Tag Archive | Civil War

Cecil’s Story by George Ella Lyon

 

Cecil's Story by George Ella Lyon
 

“Think of it,” reads the book’s inside flap. “Your father is a soldier in the Civil War.” And the book doesn’t run from its premise. “If your papa went off to war…” begins the first sentence of Cecil’s Story. There’s a drawing of a shadowy room as a child eats breakfast in the sunshine.

The sentence rambles across two more pages – a beautiful drawing of a yellow sky and an orange sunrise, blue clouds spreading over a green field and a purple horizon. “…he might get hurt,” says page two.

“…and your mama might go to fetch him,” says page three.

The book was written in 1991 – the same year the U.S.entered the Gulf War in Iraq- and its story was said to be particularly timely. The journey to fetch your father might be long, warns page four. (Three children are left at a neighbor’s one child unable to sleep.) “You’d help look after their cows,” reads the first cheerful caption, showing the boy with a beagle and five black and white cows in a field. 12 faded circles represent the sun as it moves over the fuzzy tree silhouettes in the background, leading up to the sad conclusion of the sentence.

“…and not cry till nighttime…”

The dog puts his head on the lap of the boy – seen from behind – as he waits for weeks for a word from his mother which doesn’t come. In the foreground, a chick hatches from an egg – 12 drawings showing the egg’s interior as it moves from yolk to life.

It’s the Civil War which has stopped the messages from getting through. The neighbors advise the boy to be brave, but he worries. There’s a drawing of a grey field – soldiers marching on the horizon. But even the soldiers in the foreground are faint and faded. He imagines his family without his father – the boy watching over his mother, raising the farm animals by himself. Would the plow be too tall?
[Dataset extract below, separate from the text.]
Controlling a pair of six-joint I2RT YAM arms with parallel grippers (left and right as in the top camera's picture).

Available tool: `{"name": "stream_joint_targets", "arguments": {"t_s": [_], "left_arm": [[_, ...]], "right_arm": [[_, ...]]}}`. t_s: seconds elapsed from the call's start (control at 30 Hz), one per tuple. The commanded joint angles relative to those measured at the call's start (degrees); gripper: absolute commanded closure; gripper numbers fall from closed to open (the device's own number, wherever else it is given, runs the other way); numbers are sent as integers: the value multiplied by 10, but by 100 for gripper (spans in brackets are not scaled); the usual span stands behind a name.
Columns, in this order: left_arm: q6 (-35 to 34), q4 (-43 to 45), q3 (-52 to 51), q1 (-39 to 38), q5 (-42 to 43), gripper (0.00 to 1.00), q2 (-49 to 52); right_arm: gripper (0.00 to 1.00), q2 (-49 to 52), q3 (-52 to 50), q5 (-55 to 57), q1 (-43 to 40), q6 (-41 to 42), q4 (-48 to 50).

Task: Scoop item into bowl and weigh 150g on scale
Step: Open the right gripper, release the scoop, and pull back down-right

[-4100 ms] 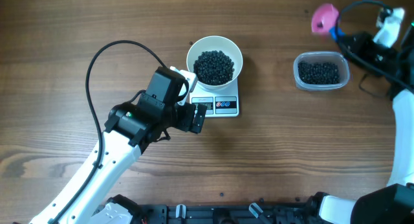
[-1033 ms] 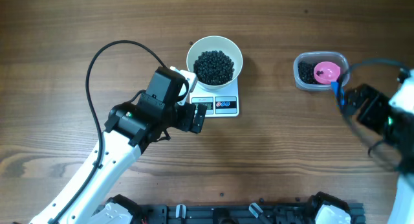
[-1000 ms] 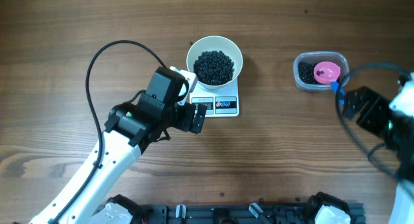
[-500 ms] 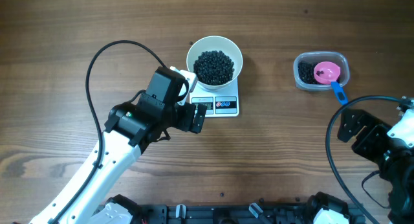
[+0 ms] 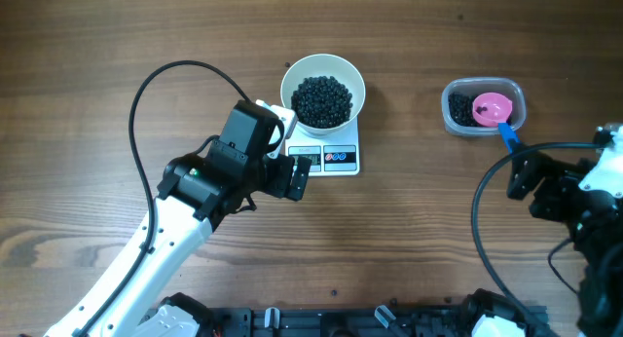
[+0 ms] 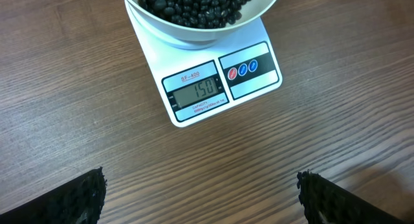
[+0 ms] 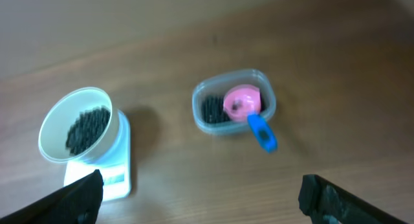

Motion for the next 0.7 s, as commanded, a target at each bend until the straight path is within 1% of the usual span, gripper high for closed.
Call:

An orange and grey image fades into his patchwork bedspread – with the boy seen in the background, kneeling and praying.

“If your papa went away to war,” Lyonrepeats again, this time adding to the hypothetical that he came back missing a limb or with a bad scar – “you wouldn’t be afraid, because you’d know he was still your papa…” They show the boy holding a stick with the fish that his papa had taught him how to catch, and a speeding rabbit that the boy would snare in a trap his papa helped him build.

And tThe last sentence reminds the reader gently that he’s still your father who shows the same tenderness, calling him “the man strong enough to lift you now with just one arm.”